| Aim of the exercise |
Beginning with the line that holds "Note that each", set down each line of the data below through the very last, exactly as given, and nothing beyond that.

• • • • • • •

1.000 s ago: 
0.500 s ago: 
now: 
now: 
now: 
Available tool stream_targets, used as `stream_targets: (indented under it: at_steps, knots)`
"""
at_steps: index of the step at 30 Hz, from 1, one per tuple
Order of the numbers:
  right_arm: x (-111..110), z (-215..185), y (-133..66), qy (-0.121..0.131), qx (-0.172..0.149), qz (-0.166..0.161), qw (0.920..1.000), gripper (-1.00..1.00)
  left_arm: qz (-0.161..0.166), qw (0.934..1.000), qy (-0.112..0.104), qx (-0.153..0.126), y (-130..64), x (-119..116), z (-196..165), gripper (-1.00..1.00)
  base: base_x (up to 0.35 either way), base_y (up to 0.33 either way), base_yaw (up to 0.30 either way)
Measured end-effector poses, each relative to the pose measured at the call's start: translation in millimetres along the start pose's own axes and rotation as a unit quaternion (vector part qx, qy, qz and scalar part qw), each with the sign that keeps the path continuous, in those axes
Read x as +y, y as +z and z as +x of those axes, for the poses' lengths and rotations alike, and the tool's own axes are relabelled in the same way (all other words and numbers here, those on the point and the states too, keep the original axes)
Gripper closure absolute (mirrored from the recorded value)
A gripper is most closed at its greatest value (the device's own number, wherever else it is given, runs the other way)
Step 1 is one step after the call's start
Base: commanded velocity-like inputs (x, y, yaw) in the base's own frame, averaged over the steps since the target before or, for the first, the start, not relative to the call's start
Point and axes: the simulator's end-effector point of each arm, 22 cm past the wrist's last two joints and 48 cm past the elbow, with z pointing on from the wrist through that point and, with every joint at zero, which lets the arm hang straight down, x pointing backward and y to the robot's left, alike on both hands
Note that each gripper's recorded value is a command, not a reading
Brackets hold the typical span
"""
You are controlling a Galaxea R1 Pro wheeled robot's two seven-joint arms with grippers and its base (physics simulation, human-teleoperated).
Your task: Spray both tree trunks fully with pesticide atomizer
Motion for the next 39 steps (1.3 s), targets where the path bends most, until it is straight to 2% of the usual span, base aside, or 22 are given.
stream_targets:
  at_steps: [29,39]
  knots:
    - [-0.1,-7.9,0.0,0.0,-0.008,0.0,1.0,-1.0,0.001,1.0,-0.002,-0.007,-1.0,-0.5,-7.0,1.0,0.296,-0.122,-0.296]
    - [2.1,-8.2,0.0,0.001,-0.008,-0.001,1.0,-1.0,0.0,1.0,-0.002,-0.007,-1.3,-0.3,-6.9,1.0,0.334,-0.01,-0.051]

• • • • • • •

| Result below |
Note that each gripper's recorded value is a command, not a reading
Brackets hold the typical span
"""
You are controlling a Galaxea R1 Pro wheeled robot's two seven-joint arms with grippers and its base (physics simulation, human-teleoperated).
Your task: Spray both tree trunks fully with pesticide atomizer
Motion for the next 39 steps (1.3 s), targets where the path bends most, until it is straight to 2% of the usual span, base aside, or 22 are given.
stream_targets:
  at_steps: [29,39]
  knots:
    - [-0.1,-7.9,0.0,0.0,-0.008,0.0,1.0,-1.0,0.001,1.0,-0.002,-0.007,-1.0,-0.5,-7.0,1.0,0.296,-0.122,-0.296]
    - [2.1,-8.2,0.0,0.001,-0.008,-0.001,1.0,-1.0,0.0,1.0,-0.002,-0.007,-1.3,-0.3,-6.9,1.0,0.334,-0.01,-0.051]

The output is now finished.